Out of the Flames

Lawrence and Nancy Goldstone

Read December 2003

I've always been queasy around rare book collectors: they force books to do double duty, as both material objects and abstract repositories of facts and ideas. I like a lovely book nearly as much as the next human, but in the final analysis I find that the ideas trump the goods. I especially wonder about those who don't (or can't!) read the volumes they collect. This book, a shallow but entertaining intellectual history, gives me pause, pressing me to appreciate the value of these forces of cultural preservation.

This is the story of Michael Servetus. A scholar who came of age in the time of Luther, Servetus's accomplishments could well define the Renaissance men of his age. In the course of training in medicine, under the same supervisor as Vesalius, he devised a reasonably accurate, modern theory of blood circulation, a century before Harvey. But Servetus also had strong religious views, and eventually he clashed mightily with Jean Calvin. He met his end at a stake in Geneva in 1553.
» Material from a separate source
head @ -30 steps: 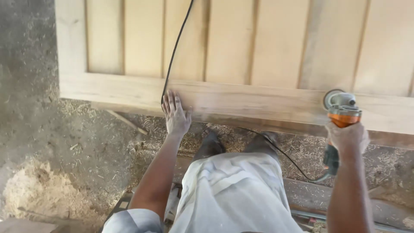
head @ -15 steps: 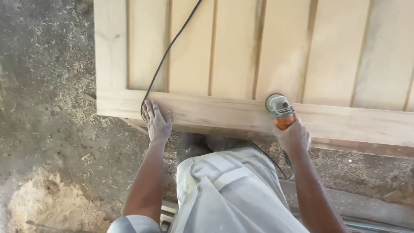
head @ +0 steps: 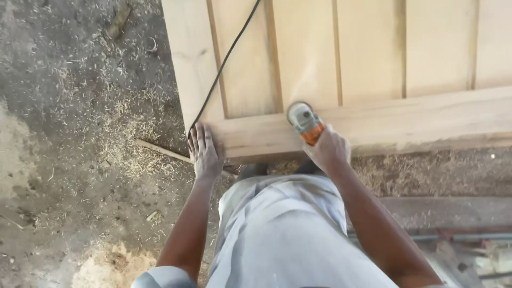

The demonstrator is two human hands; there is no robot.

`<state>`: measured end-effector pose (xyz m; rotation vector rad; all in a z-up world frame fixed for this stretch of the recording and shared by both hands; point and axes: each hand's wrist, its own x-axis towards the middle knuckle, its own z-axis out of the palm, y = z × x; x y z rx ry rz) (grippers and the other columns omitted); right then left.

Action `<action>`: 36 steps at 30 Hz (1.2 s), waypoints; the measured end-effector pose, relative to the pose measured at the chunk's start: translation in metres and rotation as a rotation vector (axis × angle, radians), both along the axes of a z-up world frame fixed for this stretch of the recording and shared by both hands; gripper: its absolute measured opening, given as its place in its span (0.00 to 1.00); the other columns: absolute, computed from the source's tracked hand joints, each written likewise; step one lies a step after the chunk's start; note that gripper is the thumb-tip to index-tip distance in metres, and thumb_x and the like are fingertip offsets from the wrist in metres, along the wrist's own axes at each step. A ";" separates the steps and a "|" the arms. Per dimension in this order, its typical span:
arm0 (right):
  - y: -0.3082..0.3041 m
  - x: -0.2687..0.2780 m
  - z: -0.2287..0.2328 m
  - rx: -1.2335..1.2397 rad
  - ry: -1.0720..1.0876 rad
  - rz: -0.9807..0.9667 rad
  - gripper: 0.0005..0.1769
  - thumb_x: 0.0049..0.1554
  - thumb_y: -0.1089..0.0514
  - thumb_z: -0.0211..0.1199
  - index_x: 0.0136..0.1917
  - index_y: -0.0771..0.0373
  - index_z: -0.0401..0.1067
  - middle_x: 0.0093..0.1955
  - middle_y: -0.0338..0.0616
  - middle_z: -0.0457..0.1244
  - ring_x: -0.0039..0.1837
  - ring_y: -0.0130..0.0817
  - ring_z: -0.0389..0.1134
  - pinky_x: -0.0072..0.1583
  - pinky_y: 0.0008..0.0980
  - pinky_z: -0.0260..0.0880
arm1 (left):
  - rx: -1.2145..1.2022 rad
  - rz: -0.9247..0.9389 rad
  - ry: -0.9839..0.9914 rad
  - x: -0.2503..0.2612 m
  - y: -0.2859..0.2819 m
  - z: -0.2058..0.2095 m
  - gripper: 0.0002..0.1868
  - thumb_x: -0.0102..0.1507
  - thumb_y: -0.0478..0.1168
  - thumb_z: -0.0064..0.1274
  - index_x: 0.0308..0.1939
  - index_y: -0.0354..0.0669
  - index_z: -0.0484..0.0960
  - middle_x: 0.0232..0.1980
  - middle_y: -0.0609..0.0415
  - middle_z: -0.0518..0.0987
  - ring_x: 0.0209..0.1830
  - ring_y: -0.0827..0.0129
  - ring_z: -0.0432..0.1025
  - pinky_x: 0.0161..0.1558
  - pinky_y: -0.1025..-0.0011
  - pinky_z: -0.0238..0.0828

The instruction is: Using an angle grinder with a sanding disc to smooth the surface of a wooden door.

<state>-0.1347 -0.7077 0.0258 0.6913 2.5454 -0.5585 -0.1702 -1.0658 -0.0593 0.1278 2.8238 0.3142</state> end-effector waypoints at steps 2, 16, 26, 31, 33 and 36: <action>-0.034 -0.006 -0.026 -0.081 -0.003 0.039 0.31 0.49 0.44 0.72 0.57 0.66 0.68 0.46 0.53 0.70 0.44 0.47 0.76 0.48 0.44 0.79 | 0.121 -0.027 0.045 -0.014 -0.010 0.001 0.38 0.73 0.55 0.31 0.81 0.37 0.45 0.84 0.39 0.42 0.85 0.44 0.34 0.81 0.49 0.26; -0.078 0.018 0.016 -0.022 -0.019 0.220 0.31 0.44 0.45 0.76 0.52 0.63 0.66 0.44 0.51 0.69 0.46 0.50 0.74 0.47 0.47 0.76 | 0.396 -0.088 0.151 -0.010 0.017 -0.004 0.32 0.72 0.43 0.40 0.78 0.31 0.55 0.82 0.35 0.52 0.85 0.42 0.43 0.81 0.45 0.33; 0.120 0.057 0.019 0.085 -0.045 -0.038 0.32 0.43 0.44 0.78 0.51 0.63 0.68 0.43 0.50 0.70 0.45 0.44 0.74 0.50 0.44 0.75 | 0.355 -0.412 0.087 0.001 0.167 0.004 0.43 0.68 0.51 0.46 0.79 0.26 0.50 0.83 0.31 0.47 0.84 0.38 0.39 0.80 0.46 0.31; 0.265 0.095 -0.002 0.096 0.031 -0.182 0.33 0.43 0.43 0.78 0.56 0.60 0.71 0.44 0.43 0.71 0.41 0.33 0.73 0.45 0.34 0.76 | 0.280 -0.431 0.076 0.019 0.252 0.010 0.48 0.67 0.58 0.45 0.78 0.27 0.48 0.83 0.31 0.45 0.84 0.38 0.38 0.79 0.45 0.30; 0.325 0.104 0.001 0.081 0.102 -0.234 0.36 0.42 0.42 0.79 0.58 0.59 0.72 0.44 0.42 0.71 0.40 0.31 0.72 0.44 0.33 0.76 | 0.269 -0.408 0.069 0.025 0.284 0.011 0.49 0.66 0.60 0.45 0.78 0.26 0.48 0.83 0.31 0.45 0.83 0.37 0.37 0.78 0.45 0.30; 0.411 0.121 0.004 0.132 -0.020 -0.402 0.31 0.47 0.44 0.78 0.57 0.60 0.73 0.43 0.41 0.70 0.40 0.31 0.71 0.44 0.33 0.76 | 0.235 -0.405 0.077 0.038 0.322 0.017 0.49 0.68 0.61 0.42 0.79 0.26 0.45 0.83 0.31 0.43 0.84 0.36 0.34 0.79 0.42 0.28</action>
This much we learn in the first 199 pages, so what could the remaining 100+ be about? The Goldstone's are rare book collectors, and make this the story of the remaining copies of Servetus's heretical tome. All remaining copies of it were to have been burned with Servetus, yet three known copies survive. They trace these copies, which pass through many remarkable hands including Liebnitz. Servetus proceeds to be a leading light of the Unitarian movement (this being a part of his heresy), and the authors tell us a good deal about the evolution of that faith and of the many remarkable courts and people it has had to contend with.

The writing has its moments. Presenting the silent adoption by ship captains of maps that contradicted the orthodoxy of Ptolemy, they suggest (p.104) “geography became the first scientific discipline where empericism overwhelmed theology”. They describe Galen as “head of sports medicine at the local gladiatorial school” (p.111). Elsewhere (p.311), they spotlight William Osler's pedagogic talent by narrating his description of a condition difficult to hear through a stethoscope: “Imagine that you are in Paris. It is three o'clock in the morning and the streets are empty. There is a dense fog in the air that descends all the way to the cobblestoned streets. Suddenly, a coach turns the corner. The sound of wheels on the cobblestones is mitral stenosis.” When they contrast the Hollywood portrayal of an auto-da-fé with its reality, you can really feel the horror of the sentence (and wonder about those who stood around to watch it).

What I most got out of this book is the immense value of publishers. In an era of electronic publication (I say this just two days after first releasing my colophon-free programming languages text, unassisted by any traditional publishing house), it's easy to forget that people once put their lives on the line for the sake of ideas. Perhaps the stakes today are rather lower; or perhaps it's easy to imagine that in the comfort of a country with generous free speech statutes. Elsewhere in the world, perhaps we haven't progressed so much since 1553.

If you're looking for intellectual history, there are doubtless numerous superior alternatives. If you want to understand the science, and appreciate Harvey's remarkable methods, read Gregory's book instead. But for a fun, light read (if you don't mind the burnings at stake) about an interesting character and the remarkable route his books took, this is an excellent little volume.